━━━ Records for this task ━━━

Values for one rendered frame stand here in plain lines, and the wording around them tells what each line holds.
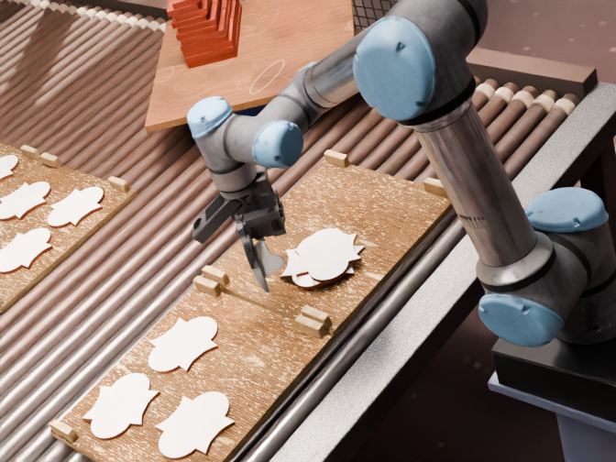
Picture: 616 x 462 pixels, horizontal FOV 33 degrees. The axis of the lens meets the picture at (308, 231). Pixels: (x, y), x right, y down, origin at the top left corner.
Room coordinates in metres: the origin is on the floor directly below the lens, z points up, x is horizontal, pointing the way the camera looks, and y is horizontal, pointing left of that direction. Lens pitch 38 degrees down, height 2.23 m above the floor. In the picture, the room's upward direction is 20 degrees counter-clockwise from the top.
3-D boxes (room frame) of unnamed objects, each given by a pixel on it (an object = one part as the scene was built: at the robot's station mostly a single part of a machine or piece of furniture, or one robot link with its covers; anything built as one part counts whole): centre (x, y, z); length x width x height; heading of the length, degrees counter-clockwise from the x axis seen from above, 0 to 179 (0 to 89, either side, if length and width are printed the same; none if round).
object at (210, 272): (1.61, 0.20, 0.95); 0.06 x 0.02 x 0.03; 37
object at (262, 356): (1.36, 0.29, 0.93); 0.41 x 0.35 x 0.02; 128
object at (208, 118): (1.48, 0.08, 1.33); 0.09 x 0.08 x 0.11; 43
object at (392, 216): (1.62, -0.04, 0.93); 0.41 x 0.35 x 0.02; 127
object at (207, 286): (1.58, 0.22, 0.95); 0.06 x 0.02 x 0.03; 38
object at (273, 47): (2.29, -0.03, 1.03); 0.50 x 0.50 x 0.02; 78
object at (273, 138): (1.42, 0.00, 1.33); 0.11 x 0.11 x 0.08; 43
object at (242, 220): (1.48, 0.07, 1.17); 0.09 x 0.08 x 0.12; 82
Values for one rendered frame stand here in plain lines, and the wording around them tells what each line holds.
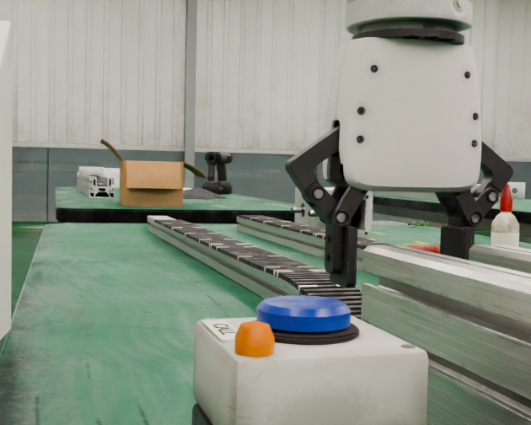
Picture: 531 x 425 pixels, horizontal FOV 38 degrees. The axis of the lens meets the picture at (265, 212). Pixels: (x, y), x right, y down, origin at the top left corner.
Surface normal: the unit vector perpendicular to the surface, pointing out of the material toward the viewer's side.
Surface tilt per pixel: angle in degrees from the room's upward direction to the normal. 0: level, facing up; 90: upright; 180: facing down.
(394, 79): 90
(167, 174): 64
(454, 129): 91
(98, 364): 0
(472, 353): 90
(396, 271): 90
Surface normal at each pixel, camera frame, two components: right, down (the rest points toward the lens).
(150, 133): 0.25, 0.06
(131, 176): 0.22, -0.32
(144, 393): 0.03, -1.00
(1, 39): 0.11, -0.67
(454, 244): -0.96, 0.00
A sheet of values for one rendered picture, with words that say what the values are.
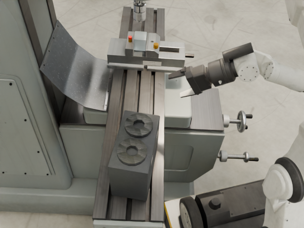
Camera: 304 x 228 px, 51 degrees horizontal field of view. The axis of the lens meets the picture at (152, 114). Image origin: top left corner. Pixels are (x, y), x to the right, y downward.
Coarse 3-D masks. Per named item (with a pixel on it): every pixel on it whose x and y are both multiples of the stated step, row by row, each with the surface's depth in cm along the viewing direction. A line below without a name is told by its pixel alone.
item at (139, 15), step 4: (136, 8) 115; (144, 8) 116; (136, 12) 117; (140, 12) 116; (144, 12) 117; (136, 16) 118; (140, 16) 118; (144, 16) 119; (136, 20) 119; (140, 20) 119
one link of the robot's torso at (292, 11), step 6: (288, 0) 82; (294, 0) 73; (300, 0) 70; (288, 6) 85; (294, 6) 75; (300, 6) 72; (288, 12) 87; (294, 12) 77; (300, 12) 74; (294, 18) 80; (300, 18) 77; (294, 24) 85; (300, 24) 79; (300, 30) 81; (300, 36) 83
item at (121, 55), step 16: (128, 32) 145; (112, 48) 144; (128, 48) 138; (160, 48) 147; (176, 48) 146; (112, 64) 145; (128, 64) 145; (144, 64) 144; (160, 64) 144; (176, 64) 143
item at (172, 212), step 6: (204, 192) 164; (180, 198) 162; (168, 204) 159; (174, 204) 159; (168, 210) 157; (174, 210) 157; (168, 216) 156; (174, 216) 155; (168, 222) 159; (174, 222) 154; (180, 222) 154
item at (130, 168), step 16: (128, 112) 105; (128, 128) 100; (144, 128) 100; (128, 144) 96; (144, 144) 96; (112, 160) 94; (128, 160) 92; (144, 160) 94; (112, 176) 96; (128, 176) 95; (144, 176) 93; (112, 192) 105; (128, 192) 103; (144, 192) 101
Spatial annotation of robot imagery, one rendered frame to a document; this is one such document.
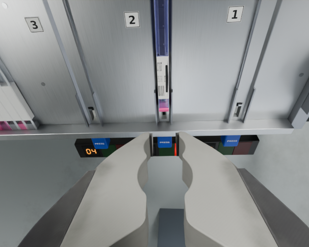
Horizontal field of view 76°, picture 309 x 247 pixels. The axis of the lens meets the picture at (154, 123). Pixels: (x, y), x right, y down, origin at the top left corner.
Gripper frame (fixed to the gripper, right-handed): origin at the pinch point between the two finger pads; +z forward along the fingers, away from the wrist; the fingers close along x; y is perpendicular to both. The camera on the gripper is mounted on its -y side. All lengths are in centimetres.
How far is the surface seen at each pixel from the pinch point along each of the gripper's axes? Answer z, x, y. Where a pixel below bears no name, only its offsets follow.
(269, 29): 13.5, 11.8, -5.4
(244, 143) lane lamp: 19.6, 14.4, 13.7
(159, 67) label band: 13.4, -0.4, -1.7
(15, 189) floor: 65, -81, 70
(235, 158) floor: 72, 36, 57
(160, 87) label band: 14.1, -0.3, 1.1
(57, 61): 14.3, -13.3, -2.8
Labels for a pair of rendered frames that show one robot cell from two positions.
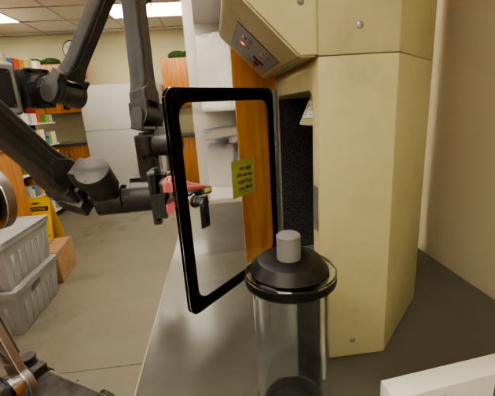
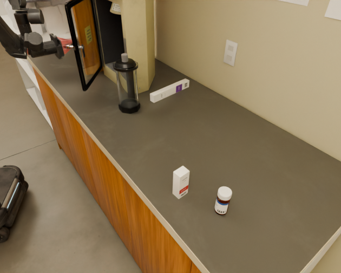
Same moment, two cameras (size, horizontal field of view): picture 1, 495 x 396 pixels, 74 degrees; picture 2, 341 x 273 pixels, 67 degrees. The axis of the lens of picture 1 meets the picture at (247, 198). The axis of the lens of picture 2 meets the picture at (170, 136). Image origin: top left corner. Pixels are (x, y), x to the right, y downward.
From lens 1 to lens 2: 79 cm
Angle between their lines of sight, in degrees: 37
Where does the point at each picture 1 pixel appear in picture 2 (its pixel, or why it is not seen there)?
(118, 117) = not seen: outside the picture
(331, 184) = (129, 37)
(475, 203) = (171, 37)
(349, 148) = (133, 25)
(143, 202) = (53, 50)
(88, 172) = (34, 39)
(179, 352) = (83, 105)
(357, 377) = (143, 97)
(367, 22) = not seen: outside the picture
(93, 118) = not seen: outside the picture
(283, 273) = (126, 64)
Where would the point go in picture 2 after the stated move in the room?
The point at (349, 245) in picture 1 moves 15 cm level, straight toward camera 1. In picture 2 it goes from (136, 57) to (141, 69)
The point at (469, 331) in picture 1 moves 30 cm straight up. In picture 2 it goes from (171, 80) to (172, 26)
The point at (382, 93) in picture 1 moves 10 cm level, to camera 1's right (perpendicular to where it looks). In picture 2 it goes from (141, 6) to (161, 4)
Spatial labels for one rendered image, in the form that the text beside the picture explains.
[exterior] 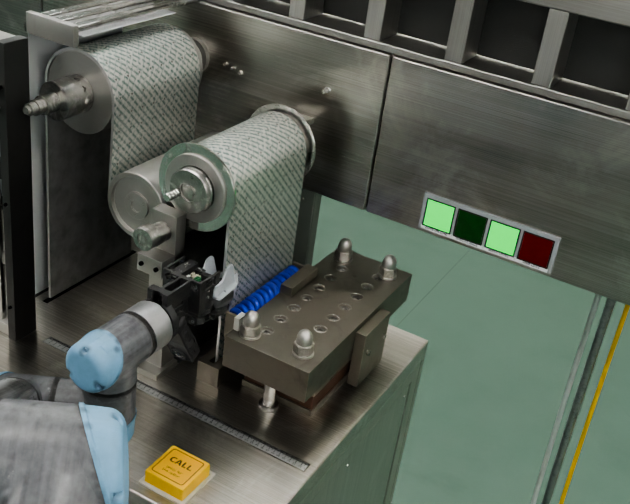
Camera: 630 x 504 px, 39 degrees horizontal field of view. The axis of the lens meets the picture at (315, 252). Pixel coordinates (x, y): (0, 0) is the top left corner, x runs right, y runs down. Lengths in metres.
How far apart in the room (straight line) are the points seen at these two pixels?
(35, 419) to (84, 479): 0.08
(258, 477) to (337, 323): 0.30
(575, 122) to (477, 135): 0.17
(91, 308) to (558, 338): 2.29
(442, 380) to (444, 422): 0.23
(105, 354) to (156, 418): 0.29
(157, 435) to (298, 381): 0.24
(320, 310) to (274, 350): 0.15
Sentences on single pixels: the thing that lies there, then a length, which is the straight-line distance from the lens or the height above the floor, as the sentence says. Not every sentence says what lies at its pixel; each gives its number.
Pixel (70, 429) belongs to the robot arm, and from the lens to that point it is 0.92.
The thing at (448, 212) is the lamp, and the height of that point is 1.20.
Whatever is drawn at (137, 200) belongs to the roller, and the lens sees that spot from 1.53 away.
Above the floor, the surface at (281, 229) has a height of 1.13.
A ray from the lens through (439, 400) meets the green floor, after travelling 3.15.
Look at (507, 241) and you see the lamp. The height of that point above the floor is 1.18.
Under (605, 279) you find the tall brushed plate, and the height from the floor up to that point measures 1.17.
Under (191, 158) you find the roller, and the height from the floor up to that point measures 1.30.
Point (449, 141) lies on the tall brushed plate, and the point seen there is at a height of 1.32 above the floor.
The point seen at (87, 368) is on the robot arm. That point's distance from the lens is 1.25.
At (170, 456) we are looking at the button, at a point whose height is 0.92.
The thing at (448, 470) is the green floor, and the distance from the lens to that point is 2.89.
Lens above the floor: 1.87
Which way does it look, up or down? 29 degrees down
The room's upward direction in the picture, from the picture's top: 8 degrees clockwise

━━━

Exercise details -
Reproduce the lines above, beginning at the line with "(93, 118) = not seen: outside the picture" and stopping after the line with "The point at (469, 331)", exactly as they are.

Answer for this exercise -
(93, 118) = not seen: outside the picture
(283, 273) = (126, 64)
Where would the point go in picture 2 after the stated move in the room?
The point at (349, 245) in picture 1 moves 15 cm level, straight toward camera 1. In picture 2 it goes from (136, 57) to (141, 69)
The point at (469, 331) in picture 1 moves 30 cm straight up. In picture 2 it goes from (171, 80) to (172, 26)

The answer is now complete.